Work order: When you reach the line in the data below that contains "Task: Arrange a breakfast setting", please start repeating lines exactly, and stop after the line that contains "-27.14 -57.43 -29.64", repeating nothing else.

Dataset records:
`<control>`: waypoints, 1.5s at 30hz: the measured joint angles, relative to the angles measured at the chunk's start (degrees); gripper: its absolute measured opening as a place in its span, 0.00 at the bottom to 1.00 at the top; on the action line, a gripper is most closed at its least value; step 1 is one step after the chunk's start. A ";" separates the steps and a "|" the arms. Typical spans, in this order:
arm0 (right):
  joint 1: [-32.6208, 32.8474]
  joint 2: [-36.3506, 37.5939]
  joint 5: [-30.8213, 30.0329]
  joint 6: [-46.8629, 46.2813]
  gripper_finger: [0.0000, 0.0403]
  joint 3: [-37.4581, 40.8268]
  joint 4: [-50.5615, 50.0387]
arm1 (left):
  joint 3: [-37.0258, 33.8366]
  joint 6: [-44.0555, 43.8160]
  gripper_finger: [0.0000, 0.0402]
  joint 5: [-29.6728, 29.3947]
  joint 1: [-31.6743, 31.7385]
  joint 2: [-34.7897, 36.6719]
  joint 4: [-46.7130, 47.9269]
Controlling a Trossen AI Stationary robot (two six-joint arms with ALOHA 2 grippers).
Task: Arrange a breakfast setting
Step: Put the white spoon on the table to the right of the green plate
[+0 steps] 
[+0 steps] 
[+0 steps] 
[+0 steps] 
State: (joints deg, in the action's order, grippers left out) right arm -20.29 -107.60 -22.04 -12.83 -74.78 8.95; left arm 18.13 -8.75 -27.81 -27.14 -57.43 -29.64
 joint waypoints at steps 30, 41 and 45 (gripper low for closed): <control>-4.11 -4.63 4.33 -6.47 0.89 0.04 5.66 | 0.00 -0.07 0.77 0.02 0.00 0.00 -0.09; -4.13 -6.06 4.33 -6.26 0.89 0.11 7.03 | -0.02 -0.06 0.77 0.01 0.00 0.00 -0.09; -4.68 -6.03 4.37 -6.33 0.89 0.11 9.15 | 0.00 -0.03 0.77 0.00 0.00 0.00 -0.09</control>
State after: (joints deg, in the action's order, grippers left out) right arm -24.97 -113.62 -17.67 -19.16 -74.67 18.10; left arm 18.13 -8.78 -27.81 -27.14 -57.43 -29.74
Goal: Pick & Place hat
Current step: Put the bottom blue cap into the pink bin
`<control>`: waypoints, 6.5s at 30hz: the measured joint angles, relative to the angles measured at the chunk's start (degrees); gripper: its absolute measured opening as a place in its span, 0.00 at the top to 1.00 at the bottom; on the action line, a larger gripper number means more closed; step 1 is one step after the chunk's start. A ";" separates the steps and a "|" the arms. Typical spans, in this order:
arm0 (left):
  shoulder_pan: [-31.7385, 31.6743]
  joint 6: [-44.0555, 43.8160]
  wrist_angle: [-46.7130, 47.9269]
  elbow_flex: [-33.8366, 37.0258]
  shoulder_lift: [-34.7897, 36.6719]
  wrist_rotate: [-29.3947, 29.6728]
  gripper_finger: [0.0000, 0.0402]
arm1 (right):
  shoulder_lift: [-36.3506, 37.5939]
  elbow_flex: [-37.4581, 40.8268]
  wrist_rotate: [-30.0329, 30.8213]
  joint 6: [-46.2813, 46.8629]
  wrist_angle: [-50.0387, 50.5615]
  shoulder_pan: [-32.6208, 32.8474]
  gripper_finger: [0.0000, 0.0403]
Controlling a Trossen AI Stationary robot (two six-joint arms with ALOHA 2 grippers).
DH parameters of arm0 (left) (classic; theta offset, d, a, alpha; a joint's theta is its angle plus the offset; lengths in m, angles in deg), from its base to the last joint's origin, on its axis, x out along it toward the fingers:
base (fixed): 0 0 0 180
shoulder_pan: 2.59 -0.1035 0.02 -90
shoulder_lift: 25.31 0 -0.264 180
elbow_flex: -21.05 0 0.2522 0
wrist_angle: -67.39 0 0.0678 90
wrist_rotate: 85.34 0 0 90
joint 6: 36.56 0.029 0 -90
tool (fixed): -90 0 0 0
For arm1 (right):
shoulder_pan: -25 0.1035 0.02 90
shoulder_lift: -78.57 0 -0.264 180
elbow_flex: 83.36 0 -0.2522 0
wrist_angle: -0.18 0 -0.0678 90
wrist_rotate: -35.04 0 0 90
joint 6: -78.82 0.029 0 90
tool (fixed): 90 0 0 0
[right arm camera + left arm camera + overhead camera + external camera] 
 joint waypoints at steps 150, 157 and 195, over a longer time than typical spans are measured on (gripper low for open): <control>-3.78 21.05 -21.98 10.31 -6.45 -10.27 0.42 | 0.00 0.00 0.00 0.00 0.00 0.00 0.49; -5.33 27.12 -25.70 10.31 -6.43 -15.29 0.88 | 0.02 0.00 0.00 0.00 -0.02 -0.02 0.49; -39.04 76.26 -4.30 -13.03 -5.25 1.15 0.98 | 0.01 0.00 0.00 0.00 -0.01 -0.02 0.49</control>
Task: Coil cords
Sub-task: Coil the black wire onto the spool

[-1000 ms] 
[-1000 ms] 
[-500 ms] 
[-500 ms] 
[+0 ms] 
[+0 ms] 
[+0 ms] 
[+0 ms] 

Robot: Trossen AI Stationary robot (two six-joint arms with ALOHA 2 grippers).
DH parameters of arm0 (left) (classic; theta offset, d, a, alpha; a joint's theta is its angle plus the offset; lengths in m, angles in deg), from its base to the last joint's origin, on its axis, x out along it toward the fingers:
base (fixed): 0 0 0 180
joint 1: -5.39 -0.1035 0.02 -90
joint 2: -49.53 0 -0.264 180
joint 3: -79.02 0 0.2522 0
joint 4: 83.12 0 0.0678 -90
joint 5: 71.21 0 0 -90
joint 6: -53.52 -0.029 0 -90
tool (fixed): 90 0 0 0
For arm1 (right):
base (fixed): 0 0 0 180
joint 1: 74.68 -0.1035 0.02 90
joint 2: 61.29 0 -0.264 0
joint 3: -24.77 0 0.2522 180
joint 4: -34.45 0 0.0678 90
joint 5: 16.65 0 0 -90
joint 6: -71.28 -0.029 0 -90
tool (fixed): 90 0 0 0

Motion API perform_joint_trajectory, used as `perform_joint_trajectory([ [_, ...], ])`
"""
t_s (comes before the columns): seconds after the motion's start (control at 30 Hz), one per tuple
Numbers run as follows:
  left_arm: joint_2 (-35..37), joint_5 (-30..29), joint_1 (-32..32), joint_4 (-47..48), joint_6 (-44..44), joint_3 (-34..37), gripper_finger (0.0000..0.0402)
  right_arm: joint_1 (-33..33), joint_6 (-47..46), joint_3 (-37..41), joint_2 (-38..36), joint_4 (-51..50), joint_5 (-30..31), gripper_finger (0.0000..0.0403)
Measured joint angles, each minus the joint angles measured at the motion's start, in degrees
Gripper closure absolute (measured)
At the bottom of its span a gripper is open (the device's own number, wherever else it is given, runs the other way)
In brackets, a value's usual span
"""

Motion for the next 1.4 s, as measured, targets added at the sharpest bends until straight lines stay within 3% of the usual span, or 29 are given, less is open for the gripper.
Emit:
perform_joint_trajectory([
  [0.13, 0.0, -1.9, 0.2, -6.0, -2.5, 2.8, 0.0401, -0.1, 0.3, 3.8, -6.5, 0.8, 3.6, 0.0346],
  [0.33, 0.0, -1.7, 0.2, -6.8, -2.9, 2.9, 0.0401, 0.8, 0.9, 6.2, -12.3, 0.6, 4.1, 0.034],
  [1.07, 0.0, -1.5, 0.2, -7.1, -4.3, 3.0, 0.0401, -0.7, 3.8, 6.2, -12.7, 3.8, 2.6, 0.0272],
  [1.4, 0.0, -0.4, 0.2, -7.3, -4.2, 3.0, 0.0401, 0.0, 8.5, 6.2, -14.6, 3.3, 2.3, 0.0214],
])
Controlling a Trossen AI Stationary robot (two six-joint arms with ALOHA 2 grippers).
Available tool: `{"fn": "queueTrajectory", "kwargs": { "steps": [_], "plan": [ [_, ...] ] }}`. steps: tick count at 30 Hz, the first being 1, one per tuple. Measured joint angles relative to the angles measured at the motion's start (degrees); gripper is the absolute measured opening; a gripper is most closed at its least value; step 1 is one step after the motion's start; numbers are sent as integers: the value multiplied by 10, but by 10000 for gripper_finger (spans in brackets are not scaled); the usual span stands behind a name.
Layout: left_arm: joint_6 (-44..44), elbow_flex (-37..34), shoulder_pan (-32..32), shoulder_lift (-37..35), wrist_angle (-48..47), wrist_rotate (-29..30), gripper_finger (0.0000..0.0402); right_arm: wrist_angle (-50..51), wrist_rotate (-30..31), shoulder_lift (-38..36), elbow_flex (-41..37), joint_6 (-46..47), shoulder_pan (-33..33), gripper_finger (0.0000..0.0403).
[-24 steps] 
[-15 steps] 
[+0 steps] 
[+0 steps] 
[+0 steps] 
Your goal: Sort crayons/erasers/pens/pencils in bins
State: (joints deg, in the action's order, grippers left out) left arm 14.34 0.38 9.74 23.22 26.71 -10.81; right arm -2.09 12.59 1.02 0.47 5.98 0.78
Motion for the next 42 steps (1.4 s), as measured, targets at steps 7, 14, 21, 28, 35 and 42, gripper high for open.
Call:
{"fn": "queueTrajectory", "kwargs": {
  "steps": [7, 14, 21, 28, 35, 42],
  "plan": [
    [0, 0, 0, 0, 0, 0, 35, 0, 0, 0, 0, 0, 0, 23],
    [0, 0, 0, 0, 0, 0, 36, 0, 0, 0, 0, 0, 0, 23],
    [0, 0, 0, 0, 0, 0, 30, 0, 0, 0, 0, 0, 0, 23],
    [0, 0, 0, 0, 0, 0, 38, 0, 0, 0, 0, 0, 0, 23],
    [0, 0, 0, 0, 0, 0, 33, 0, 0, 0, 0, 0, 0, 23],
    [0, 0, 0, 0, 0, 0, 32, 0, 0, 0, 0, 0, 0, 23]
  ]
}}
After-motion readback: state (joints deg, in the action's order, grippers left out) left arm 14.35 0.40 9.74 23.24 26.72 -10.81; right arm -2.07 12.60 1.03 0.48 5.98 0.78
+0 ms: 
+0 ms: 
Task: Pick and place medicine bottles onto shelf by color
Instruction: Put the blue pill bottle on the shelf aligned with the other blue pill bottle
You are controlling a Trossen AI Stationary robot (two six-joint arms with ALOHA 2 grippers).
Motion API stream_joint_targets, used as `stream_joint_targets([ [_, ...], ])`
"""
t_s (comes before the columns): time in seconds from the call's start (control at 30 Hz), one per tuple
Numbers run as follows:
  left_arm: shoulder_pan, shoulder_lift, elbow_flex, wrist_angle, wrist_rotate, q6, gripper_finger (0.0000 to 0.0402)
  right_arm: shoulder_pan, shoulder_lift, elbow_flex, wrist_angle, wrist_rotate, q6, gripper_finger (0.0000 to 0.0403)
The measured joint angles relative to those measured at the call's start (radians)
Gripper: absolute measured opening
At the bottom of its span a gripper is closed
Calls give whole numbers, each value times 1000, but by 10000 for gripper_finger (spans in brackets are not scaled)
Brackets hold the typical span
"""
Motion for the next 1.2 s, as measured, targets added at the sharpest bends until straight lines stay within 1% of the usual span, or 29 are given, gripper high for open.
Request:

Result of the task:
Task: Arrange a breakfast setting
Step: Put the white spoon on the table to the right of the green plate
[+0 steps] 
[+0 steps] 
[+0 steps] 
[+0 steps] 
State: (joints deg, in the action's order, grippers left out) right arm -20.29 -107.60 -22.04 -12.83 -74.78 8.95; left arm 18.13 -8.75 -27.81 -27.14 -57.43 -29.64

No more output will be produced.